From: Jerome Glisse <jglisse@redhat.com>
To: Andrea Arcangeli <aarcange@redhat.com>
Cc: linux-mm@kvack.org, linux-kernel@vger.kernel.org,
"Peter Xu" <peterx@redhat.com>,
"Peter Zijlstra" <peterz@infradead.org>,
"Ingo Molnar" <mingo@redhat.com>,
"Arnaldo Carvalho de Melo" <acme@kernel.org>,
"Alexander Shishkin" <alexander.shishkin@linux.intel.com>,
"Jiri Olsa" <jolsa@redhat.com>,
"Namhyung Kim" <namhyung@kernel.org>,
"Andrew Morton" <akpm@linux-foundation.org>,
"Paolo Bonzini" <pbonzini@redhat.com>,
"Radim Krčmář" <rkrcmar@redhat.com>,
"Michal Hocko" <mhocko@kernel.org>,
kvm@vger.kernel.org
Subject: Re: [RFC PATCH 1/4] uprobes: use set_pte_at() not set_pte_at_notify()
Date: Mon, 11 Feb 2019 14:27:56 -0500 [thread overview]
Message-ID: <20190211192755.GC3908@redhat.com> (raw)
In-Reply-To: <20190202005022.GC12463@redhat.com>
Background we are discussing __replace_page() in:
kernel/events/uprobes.c
and wether this can be call on page that can be written too through
its virtual address mapping.
On Fri, Feb 01, 2019 at 07:50:22PM -0500, Andrea Arcangeli wrote:
> On Thu, Jan 31, 2019 at 01:37:03PM -0500, Jerome Glisse wrote:
> > @@ -207,8 +207,7 @@ static int __replace_page(struct vm_area_struct *vma, unsigned long addr,
> >
> > flush_cache_page(vma, addr, pte_pfn(*pvmw.pte));
> > ptep_clear_flush_notify(vma, addr, pvmw.pte);
> > - set_pte_at_notify(mm, addr, pvmw.pte,
> > - mk_pte(new_page, vma->vm_page_prot));
> > + set_pte_at(mm, addr, pvmw.pte, mk_pte(new_page, vma->vm_page_prot));
> >
> > page_remove_rmap(old_page, false);
> > if (!page_mapped(old_page))
>
> This seems racy by design in the way it copies the page, if the vma
> mapping isn't readonly to begin with (in which case it'd be ok to
> change the pfn with change_pte too, it'd be a from read-only to
> read-only change which is ok).
>
> If the code copies a writable page there's no much issue if coherency
> is lost by other means too.
I am not sure the race exist but i am not familiar with the uprobe
code so maybe the page is already write protected and thus the copy
is fine and in fact that is likely the case but there is not check
for that. Maybe there should be a check ?

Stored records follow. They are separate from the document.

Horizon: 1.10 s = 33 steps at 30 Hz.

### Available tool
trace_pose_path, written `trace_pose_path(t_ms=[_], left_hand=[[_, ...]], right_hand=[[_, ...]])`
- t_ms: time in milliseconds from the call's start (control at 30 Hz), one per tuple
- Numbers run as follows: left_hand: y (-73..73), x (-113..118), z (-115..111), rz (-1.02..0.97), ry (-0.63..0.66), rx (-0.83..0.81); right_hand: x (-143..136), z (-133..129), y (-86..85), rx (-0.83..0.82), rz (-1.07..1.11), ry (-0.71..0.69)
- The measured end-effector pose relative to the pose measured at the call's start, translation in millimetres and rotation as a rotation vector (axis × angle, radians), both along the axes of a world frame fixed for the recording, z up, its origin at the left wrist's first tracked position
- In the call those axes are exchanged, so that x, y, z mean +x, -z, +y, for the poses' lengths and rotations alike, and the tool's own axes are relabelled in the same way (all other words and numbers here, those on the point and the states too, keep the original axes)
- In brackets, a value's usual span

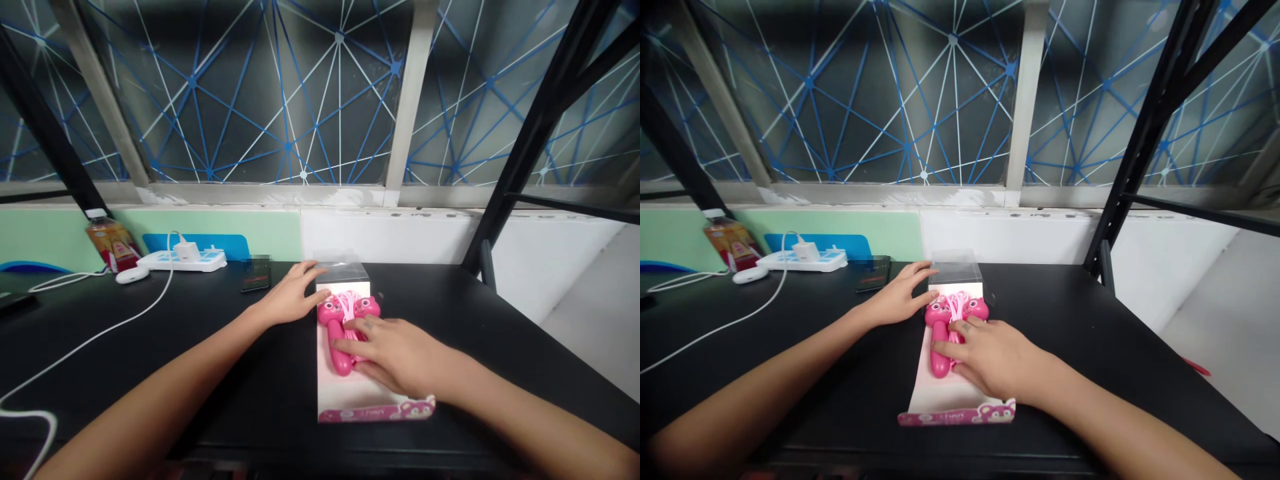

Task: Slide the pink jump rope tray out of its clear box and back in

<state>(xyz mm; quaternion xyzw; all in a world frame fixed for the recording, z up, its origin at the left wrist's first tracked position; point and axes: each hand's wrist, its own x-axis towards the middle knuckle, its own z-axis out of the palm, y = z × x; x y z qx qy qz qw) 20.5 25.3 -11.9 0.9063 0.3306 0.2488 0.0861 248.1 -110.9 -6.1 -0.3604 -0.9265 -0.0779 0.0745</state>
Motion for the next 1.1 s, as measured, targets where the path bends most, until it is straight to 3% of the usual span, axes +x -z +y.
trace_pose_path(t_ms=[167,433,567,800,1100], left_hand=[[4.7,-6,20,-0.034,-0.001,-0.207],[3.9,-7,27,-0.042,-0.005,-0.134],[2.6,-4,21,-0.050,-0.068,-0.088],[-4.8,-8,6,-0.001,0.146,-0.219],[-9.4,-2,-19,0.058,0.140,-0.107]], right_hand=[[-3,-3,-3.6,0.006,0.000,-0.092],[-8,-10,-8.0,-0.034,-0.009,-0.098],[-9,-12,-9.0,-0.052,-0.020,-0.077],[-4,0,3.4,0.034,0.001,0.060],[-6,23,21.3,0.295,-0.052,0.154]])
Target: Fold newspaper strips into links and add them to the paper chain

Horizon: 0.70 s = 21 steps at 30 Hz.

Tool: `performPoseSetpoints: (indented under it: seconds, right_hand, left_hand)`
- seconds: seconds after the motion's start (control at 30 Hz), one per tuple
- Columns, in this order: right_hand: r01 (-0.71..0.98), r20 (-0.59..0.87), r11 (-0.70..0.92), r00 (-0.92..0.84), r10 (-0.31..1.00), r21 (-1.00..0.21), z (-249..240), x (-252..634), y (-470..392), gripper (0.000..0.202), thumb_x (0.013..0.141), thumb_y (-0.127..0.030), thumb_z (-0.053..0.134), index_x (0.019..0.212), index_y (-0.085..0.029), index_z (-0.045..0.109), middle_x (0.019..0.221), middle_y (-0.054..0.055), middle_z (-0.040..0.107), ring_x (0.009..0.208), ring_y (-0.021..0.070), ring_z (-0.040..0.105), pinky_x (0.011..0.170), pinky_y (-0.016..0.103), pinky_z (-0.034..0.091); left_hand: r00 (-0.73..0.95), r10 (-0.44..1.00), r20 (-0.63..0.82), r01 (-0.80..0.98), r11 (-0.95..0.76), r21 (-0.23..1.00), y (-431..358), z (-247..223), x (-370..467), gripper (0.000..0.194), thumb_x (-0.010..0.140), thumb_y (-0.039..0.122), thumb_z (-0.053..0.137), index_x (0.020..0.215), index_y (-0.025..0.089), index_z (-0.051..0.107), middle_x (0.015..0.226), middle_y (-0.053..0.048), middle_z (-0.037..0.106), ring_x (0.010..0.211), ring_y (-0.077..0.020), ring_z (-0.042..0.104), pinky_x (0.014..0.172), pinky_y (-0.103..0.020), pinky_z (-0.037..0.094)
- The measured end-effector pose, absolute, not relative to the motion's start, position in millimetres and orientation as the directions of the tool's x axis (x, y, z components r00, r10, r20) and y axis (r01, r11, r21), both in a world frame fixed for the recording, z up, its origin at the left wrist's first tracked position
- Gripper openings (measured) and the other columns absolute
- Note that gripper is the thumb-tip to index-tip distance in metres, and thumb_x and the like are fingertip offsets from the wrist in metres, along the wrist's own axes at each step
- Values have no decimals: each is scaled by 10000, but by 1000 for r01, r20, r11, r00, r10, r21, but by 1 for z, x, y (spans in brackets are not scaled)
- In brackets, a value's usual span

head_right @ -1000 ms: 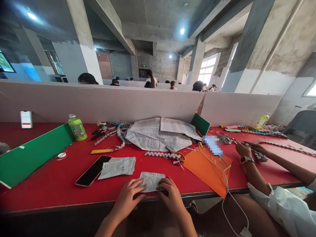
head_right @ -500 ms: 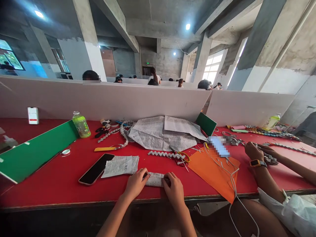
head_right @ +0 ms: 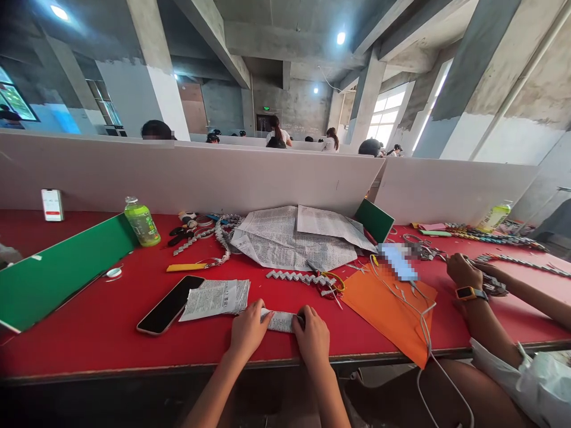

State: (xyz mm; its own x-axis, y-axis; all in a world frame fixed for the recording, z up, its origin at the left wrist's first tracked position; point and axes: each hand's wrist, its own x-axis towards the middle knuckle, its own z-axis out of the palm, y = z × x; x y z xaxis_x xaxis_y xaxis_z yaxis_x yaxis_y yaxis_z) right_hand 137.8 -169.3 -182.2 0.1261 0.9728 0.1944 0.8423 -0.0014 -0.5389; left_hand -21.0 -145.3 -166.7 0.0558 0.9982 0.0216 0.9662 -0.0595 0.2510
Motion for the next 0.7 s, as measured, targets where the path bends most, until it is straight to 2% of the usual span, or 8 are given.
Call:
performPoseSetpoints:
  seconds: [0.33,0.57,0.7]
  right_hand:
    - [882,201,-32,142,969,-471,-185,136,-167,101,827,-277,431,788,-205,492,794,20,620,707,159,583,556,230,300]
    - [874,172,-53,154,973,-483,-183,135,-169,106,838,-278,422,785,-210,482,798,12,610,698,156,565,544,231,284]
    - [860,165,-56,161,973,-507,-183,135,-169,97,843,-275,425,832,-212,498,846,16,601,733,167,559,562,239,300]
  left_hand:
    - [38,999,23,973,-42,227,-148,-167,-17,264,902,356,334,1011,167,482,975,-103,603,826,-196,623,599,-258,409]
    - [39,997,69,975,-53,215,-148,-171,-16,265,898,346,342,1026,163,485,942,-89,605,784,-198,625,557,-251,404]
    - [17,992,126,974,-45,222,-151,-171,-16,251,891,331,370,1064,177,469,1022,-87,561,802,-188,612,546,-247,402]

Maybe someone familiar with this code can chime in.
>
> Said that this isn't a worthwhile optimization for uprobes so because
> of the lack of explicit read-only enforcement, I agree it's simpler to
> skip change_pte above.
>
> It's orthogonal, but in this function the
> mmu_notifier_invalidate_range_end(&range); can be optimized to
> mmu_notifier_invalidate_range_only_end(&range); otherwise there's no
> point to retain the _notify in ptep_clear_flush_notify.
We need to keep the _notify for IOMMU otherwise it would break IOMMU.
IOMMU can walk the page table at any time and thus we need to first
clear the table then notify the IOMMU to flush TLB on all the devices
that might have a TLB entry. Only then can we set the new pte.
But yes the mmu_notifier_invalidate_range_end can be optimized to
only end. I will do a separate patch for this. As it is orthogonal as
you pointed out :)
Cheers,
Jérôme
next prev parent reply other threads:[~2019-02-11 19:28 UTC|newest]
Thread overview: 18+ messages / expand[flat|nested] mbox.gz Atom feed top
2019-01-31 18:37 [RFC PATCH 0/4] Restore change_pte optimization to its former glory jglisse
2019-01-31 18:37 ` [RFC PATCH 1/4] uprobes: use set_pte_at() not set_pte_at_notify() jglisse
2019-02-02 0:50 ` Andrea Arcangeli
2019-02-11 19:27 ` Jerome Glisse [this message]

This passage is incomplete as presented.